Regulators keep state from holding onto water, Tipton says
Unnecessary federal regulations are choking off development of needed water projects, U.S. Rep. Scott Tipton, R-Colo., said Tuesday.
“The growing West needs new water projects,” Tipton said at a subcommittee hearing addressing water and hydropower supplies.
A headwaters state, Colorado sends some 10 million acre feet of water downstream to other states every year, Tipton said at the hearing of the subcommittee on water and power.
Increasing water storage in the West is critical because of the surplus-drought cycle, Tipton said, calling for streamlining the federal regulatory permitting process.
The state of Colorado estimates that it will need to capture an additional 1 million acre feet of water annually by 2050 to accommodate a growing population, Tipton said.

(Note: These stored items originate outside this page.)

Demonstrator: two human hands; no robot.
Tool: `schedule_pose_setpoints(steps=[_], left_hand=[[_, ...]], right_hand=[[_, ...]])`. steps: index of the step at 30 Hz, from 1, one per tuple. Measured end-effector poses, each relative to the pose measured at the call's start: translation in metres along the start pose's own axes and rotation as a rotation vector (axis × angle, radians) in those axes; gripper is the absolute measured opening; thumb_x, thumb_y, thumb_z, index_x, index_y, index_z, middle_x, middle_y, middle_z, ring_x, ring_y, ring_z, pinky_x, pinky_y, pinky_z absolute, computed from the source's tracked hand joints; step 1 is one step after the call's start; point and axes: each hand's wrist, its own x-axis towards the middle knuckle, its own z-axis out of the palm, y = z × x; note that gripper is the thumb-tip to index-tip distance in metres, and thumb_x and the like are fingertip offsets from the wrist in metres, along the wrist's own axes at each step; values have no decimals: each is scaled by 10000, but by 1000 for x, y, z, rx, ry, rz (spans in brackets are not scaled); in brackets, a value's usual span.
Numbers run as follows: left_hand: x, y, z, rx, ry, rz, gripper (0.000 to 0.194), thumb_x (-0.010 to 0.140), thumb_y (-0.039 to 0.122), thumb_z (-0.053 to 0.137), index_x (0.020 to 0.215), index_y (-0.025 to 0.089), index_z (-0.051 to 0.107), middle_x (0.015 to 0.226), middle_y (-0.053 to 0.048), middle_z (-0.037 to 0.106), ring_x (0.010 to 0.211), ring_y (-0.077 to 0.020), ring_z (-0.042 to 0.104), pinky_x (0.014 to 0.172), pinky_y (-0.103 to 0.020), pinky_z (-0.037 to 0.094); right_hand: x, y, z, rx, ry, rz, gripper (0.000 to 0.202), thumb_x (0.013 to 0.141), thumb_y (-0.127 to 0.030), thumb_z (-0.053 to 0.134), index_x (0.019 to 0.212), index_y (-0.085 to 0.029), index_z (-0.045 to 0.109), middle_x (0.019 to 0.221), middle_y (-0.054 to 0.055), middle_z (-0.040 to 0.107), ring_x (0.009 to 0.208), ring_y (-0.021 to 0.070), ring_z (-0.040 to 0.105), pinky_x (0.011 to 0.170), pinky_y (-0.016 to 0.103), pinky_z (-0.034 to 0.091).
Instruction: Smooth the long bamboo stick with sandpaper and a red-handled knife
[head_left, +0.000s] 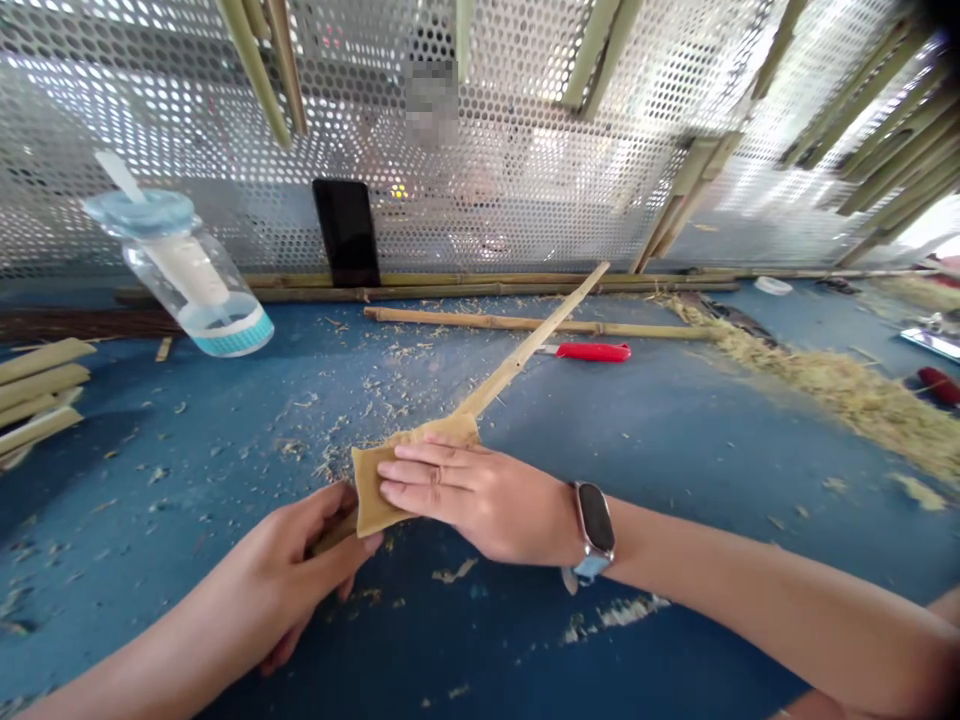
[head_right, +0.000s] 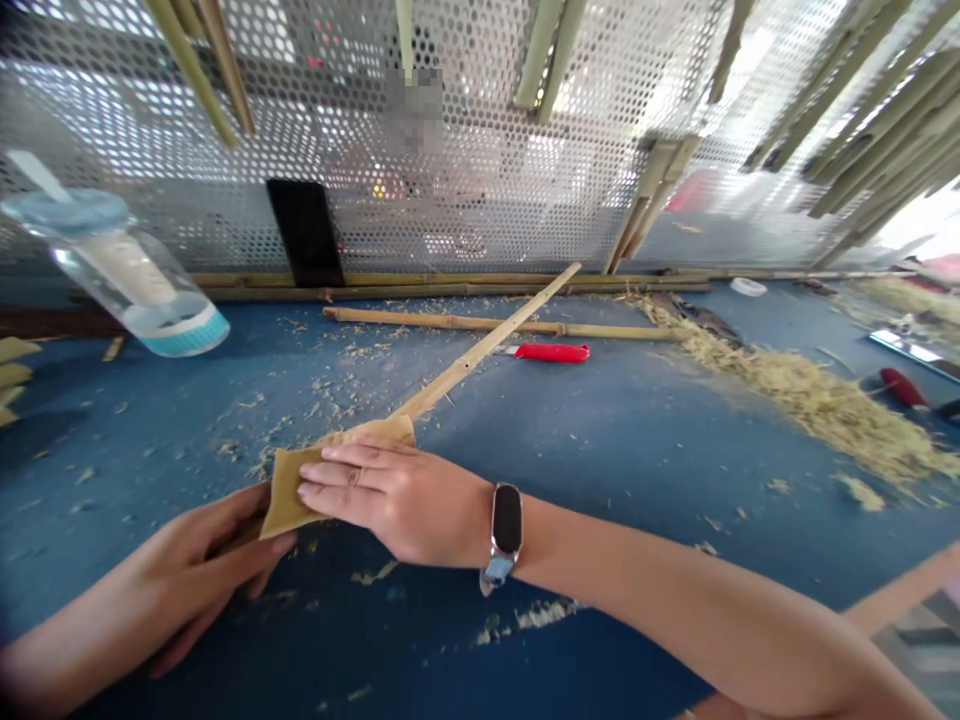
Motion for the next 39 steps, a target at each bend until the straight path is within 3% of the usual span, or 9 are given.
schedule_pose_setpoints(steps=[4, 9, 12, 18, 26, 29, 34, 36, 39], left_hand=[[2, 5, -5, -204, -31, 16, 511, 859, 736, 541, 905, 227, 556, 698, 53, 665, 364, -90, 579, 401, -205, 387], [5, 6, -3, -309, 50, 47, 404, 887, 638, 608, 951, 248, 524, 668, 106, 603, 369, -72, 555, 430, -211, 478], [8, 1, -2, -299, 49, 61, 421, 871, 650, 621, 978, 259, 510, 673, 109, 597, 360, -87, 559, 410, -229, 484], [11, -6, -4, -186, 22, 130, 468, 876, 697, 606, 952, 245, 513, 715, 89, 607, 432, -92, 614, 456, -230, 510], [6, -3, 2, -231, 57, 120, 421, 910, 654, 579, 1017, 253, 509, 675, 117, 545, 354, -59, 492, 417, -244, 535], [0, 1, 5, -264, 91, 94, 369, 900, 601, 593, 997, 258, 497, 649, 131, 528, 359, -47, 472, 427, -224, 519], [-1, 3, 9, -245, 120, 111, 385, 859, 597, 630, 959, 261, 470, 648, 140, 529, 352, -35, 436, 403, -210, 488], [-1, 5, 9, -233, 133, 101, 403, 848, 609, 629, 980, 263, 471, 649, 142, 525, 355, -31, 416, 396, -208, 492], [-2, 7, 9, -212, 138, 81, 429, 846, 631, 607, 1021, 262, 480, 634, 150, 500, 354, -27, 392, 394, -210, 505]], right_hand=[[-13, 35, -13, -2, 36, 54, 491, 1048, -67, 391, 1471, -200, 602, 1526, 69, 599, 1512, 152, 429, 1270, 453, 372], [-44, 102, -44, -109, 205, 340, 458, 1041, -127, 464, 1449, -246, 634, 1487, 81, 635, 1453, 222, 523, 1236, 567, 407], [-39, 89, -41, -86, 216, 345, 460, 1038, -120, 470, 1439, -265, 641, 1483, 65, 640, 1453, 213, 521, 1251, 575, 379], [-6, 17, -10, 87, -44, -30, 538, 989, 0, 432, 1463, -184, 608, 1563, 74, 559, 1547, 135, 356, 1272, 415, 365], [-56, 119, -61, -117, 254, 466, 424, 1043, -150, 454, 1387, -247, 682, 1421, 92, 687, 1371, 236, 605, 1193, 567, 463], [-49, 101, -50, -111, 268, 401, 398, 1047, -150, 454, 1355, -240, 689, 1381, 92, 710, 1357, 221, 613, 1171, 541, 493], [-13, 34, -9, 41, 81, -5, 475, 1032, -54, 410, 1436, -216, 602, 1485, 63, 646, 1489, 151, 465, 1242, 454, 420], [-13, 40, -12, 48, 50, -20, 520, 1020, -15, 373, 1432, -228, 607, 1497, 42, 638, 1500, 137, 447, 1247, 447, 412], [-37, 87, -42, -18, 138, 223, 494, 1034, -65, 388, 1396, -277, 650, 1451, 27, 672, 1394, 162, 576, 1183, 488, 490]])
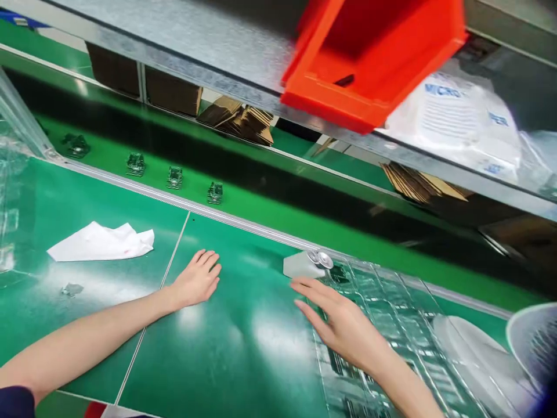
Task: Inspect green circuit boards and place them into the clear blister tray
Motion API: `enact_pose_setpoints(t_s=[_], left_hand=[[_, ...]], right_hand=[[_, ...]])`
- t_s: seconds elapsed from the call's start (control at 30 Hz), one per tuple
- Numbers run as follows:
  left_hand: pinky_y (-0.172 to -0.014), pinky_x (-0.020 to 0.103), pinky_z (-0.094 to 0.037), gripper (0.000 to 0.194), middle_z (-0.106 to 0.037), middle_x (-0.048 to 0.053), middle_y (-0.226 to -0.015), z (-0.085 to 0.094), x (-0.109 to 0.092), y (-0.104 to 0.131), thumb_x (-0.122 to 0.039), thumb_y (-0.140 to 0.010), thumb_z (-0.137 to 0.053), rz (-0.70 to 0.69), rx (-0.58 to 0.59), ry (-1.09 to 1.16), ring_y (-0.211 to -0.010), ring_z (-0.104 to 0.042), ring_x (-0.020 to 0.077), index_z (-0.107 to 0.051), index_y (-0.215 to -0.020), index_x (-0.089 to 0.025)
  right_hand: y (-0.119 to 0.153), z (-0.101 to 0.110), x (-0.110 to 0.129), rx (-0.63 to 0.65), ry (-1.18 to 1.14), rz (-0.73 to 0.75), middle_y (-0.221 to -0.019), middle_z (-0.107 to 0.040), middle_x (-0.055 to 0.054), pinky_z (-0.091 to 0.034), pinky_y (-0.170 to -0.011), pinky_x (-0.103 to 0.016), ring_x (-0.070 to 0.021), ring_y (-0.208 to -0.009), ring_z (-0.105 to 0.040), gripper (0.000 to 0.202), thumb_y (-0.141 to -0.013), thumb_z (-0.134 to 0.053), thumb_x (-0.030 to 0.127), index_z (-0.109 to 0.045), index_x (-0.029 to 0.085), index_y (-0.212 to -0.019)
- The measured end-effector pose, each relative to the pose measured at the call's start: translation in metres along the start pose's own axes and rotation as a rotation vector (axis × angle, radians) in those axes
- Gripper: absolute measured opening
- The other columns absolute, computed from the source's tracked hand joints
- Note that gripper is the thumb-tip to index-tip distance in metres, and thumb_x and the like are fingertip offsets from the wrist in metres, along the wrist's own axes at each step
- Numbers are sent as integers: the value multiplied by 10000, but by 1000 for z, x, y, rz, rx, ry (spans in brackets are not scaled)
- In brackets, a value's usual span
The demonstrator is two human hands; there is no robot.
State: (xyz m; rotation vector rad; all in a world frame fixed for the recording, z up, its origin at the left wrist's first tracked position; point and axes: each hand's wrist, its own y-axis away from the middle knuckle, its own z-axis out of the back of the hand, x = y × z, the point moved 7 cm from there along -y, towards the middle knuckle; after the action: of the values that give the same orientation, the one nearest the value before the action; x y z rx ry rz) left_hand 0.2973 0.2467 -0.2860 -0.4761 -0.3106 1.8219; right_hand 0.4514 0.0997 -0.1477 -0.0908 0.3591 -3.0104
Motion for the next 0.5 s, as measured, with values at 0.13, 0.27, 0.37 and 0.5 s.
enact_pose_setpoints(t_s=[0.13, 0.27, 0.37, 0.5], left_hand=[[-1091, 489, -405, 253, -634, 205, -1261, 1, 4, -4, -223, -881, -538, 16, 14, 33, -1218, -573, 306, -672, -1050, -90], [-1114, 474, -371, 272, -622, 202, -1276, 1, 10, -10, -271, -889, -554, 36, 66, 106, -1239, -548, 293, -676, -1053, -92], [-1109, 449, -374, 289, -633, 190, -1248, 4, 15, -14, -296, -900, -532, 46, 62, 121, -1209, -556, 273, -693, -1034, -97], [-1036, 420, -447, 271, -667, 127, -1162, 0, 24, -24, -330, -874, -541, -1, 82, 118, -1163, -570, 266, -720, -962, -146]], right_hand=[[-128, -55, -8, 276, -66, -38, -1338, -602, -163, -544, -1023, -449, -288, -1198, -622, 433, -968, -465, 330, -592, 110, -1319], [-245, -98, -35, 448, 77, -251, -1605, -223, -203, -475, -1091, -468, -356, -1328, -503, 823, -872, -640, 365, -277, 77, -1551], [-308, -121, -43, 587, 137, -289, -1634, -94, -198, -401, -1151, -436, -352, -1415, -392, 964, -841, -684, 361, -140, 91, -1590], [-369, -138, -36, 684, 143, -206, -1518, -397, -223, -333, -1186, -408, -325, -1420, -390, 724, -905, -562, 287, -316, 6, -1525]])
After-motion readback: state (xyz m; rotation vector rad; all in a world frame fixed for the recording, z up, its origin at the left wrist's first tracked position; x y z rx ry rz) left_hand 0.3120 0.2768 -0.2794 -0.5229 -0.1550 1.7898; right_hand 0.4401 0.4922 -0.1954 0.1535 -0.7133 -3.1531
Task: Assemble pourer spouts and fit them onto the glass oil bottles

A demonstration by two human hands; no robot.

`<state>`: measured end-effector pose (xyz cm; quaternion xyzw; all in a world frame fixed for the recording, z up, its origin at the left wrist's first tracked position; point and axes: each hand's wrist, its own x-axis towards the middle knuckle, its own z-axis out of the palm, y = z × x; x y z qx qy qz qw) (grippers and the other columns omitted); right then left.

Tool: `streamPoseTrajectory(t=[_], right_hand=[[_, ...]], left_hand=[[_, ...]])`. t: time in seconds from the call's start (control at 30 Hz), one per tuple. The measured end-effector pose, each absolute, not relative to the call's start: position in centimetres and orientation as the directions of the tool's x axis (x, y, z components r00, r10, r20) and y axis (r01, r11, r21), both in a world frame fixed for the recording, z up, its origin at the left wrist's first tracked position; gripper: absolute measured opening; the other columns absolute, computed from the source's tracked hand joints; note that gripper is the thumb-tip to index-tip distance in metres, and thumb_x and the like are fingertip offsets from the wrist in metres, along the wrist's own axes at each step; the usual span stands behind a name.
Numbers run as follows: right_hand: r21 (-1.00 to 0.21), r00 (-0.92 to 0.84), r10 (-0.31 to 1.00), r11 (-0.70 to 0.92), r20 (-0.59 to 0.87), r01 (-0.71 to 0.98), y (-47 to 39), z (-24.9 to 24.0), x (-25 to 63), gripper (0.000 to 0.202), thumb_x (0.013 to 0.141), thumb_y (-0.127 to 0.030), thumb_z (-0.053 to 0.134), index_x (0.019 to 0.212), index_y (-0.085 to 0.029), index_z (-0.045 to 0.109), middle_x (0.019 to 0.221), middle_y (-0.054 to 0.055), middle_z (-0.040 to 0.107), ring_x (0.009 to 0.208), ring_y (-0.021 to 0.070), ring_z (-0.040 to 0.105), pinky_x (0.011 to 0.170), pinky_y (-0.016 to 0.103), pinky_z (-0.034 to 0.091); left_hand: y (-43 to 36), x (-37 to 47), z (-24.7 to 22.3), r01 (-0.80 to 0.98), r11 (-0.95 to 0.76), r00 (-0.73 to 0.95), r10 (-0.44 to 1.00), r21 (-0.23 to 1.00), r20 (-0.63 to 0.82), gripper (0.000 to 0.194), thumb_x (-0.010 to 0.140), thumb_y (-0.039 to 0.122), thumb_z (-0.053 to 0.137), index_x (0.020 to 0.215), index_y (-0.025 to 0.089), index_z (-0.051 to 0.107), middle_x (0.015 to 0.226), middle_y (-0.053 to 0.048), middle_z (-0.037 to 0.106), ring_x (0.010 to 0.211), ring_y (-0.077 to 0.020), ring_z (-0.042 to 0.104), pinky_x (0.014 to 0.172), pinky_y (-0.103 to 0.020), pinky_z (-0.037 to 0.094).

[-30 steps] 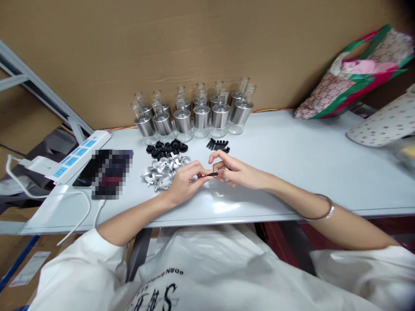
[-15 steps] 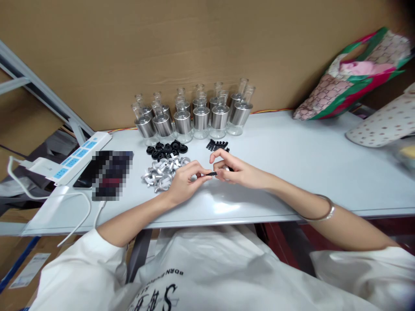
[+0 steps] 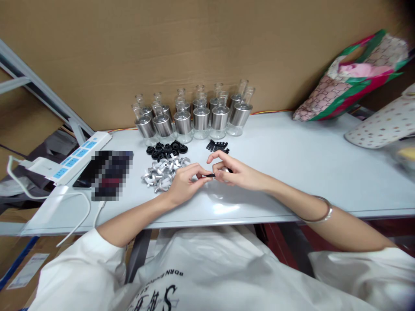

Anywhere from 500,000 to 700,000 acres of farmland could be dried up by that same year, in transfers to cities, Tipton noted.
The U.S. Bureau of Reclamation has completed only one large, multiple-use impoundment — the Animas-La Plata project near Durango — in a decade.
Additional storage could be used for a variety of purposes, from meeting the demands of growth as well as the goals of protecting the environment and endangered species, Tipton said.
Regulations and lawsuit threats have prevented private investment in reservoir development,
Robert Shibatani, CEO and principal hydrologist of the California-based Shibatani Group, testified at the hearing.
“I know private sector investors who are chomping at the bit” to invest in water projects, Shibatani said. If projects can win approval, Shibatani said, “They’ll sign checks fast.”
The hearing was called to draw attention to what the subcommittee described as “a conflicting and outdated regulatory framework that creates process-related hurdles inhibiting water storage projects from moving forward and making them unviable for private investment.”